• **What the exercise asks**
Report back every line from the entries below in which the word "trace" occurs.

• **Source information**
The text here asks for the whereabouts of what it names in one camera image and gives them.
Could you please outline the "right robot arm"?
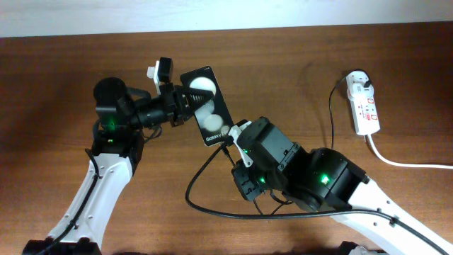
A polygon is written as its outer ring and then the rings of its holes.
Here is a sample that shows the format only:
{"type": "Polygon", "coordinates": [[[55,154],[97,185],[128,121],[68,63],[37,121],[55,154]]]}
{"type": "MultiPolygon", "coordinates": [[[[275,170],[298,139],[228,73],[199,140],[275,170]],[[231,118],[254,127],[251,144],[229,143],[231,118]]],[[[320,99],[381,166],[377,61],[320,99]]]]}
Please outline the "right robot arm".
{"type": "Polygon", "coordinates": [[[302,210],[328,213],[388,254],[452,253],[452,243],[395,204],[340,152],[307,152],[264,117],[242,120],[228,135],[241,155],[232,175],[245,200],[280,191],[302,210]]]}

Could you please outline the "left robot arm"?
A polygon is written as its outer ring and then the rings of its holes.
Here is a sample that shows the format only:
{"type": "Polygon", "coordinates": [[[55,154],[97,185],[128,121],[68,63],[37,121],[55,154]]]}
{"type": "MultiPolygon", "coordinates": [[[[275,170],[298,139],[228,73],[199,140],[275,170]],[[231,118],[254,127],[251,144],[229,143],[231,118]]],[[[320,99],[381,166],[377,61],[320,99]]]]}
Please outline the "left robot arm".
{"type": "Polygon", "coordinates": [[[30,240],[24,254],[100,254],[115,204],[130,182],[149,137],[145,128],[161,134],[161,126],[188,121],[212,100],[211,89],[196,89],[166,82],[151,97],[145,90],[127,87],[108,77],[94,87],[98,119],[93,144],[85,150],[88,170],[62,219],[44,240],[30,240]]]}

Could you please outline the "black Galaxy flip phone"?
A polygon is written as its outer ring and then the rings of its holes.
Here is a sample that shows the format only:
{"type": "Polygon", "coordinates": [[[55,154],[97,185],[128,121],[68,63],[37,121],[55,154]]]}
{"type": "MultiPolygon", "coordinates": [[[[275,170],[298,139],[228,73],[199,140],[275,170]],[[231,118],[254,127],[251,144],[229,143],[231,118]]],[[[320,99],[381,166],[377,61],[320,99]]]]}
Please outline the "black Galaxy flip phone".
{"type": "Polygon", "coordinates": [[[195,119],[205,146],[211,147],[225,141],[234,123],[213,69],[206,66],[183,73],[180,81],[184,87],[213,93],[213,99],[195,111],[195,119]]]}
---
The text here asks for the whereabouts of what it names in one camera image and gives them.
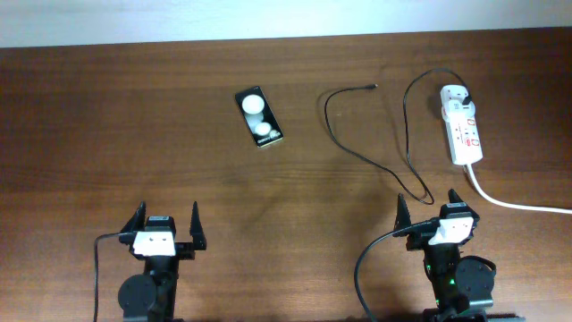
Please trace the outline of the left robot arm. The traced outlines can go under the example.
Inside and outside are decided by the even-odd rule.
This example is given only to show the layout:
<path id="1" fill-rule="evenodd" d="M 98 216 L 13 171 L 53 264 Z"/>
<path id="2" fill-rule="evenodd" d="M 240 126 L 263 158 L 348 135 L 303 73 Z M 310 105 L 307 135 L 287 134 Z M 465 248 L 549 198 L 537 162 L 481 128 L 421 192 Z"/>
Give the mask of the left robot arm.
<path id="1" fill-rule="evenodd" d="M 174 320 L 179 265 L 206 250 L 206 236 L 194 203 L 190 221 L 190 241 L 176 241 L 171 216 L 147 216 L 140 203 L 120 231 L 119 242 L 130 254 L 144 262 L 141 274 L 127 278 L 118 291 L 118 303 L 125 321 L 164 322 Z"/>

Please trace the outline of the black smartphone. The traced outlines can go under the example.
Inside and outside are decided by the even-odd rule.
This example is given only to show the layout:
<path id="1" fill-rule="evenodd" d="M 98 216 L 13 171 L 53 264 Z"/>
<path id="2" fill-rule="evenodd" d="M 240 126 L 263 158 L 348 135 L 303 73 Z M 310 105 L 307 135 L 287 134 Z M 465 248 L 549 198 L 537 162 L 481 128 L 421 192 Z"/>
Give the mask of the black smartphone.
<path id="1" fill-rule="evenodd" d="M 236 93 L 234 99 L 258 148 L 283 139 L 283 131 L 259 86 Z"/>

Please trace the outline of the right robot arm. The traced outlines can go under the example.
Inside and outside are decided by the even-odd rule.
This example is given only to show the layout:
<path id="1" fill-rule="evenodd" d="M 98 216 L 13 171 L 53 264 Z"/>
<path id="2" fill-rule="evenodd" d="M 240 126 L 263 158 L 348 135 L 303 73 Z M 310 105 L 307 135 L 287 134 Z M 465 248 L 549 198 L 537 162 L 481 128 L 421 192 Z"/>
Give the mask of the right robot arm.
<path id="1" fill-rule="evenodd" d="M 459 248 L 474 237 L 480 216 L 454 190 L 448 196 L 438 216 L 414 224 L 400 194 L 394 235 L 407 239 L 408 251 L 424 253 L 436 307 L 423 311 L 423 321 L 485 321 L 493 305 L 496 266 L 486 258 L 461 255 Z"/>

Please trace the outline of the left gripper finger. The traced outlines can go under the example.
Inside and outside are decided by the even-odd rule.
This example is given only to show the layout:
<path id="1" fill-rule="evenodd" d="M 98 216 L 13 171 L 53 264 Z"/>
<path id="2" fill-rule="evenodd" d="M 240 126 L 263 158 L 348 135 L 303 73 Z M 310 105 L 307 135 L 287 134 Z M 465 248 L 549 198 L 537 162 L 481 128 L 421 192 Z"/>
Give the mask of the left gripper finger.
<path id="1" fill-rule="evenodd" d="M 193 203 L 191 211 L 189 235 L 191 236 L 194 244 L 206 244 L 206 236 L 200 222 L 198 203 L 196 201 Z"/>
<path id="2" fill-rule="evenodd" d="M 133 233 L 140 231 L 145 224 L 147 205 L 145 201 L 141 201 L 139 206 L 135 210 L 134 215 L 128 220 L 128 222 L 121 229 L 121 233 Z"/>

• **Answer box**
Please trace the outline of the left robot arm. The traced outlines can go under the example.
Please trace the outline of the black smartphone. The traced outlines can go under the example.
Please trace the outline of the right robot arm. The traced outlines can go under the example.
Please trace the outline of the left gripper finger. The traced outlines can go under the example.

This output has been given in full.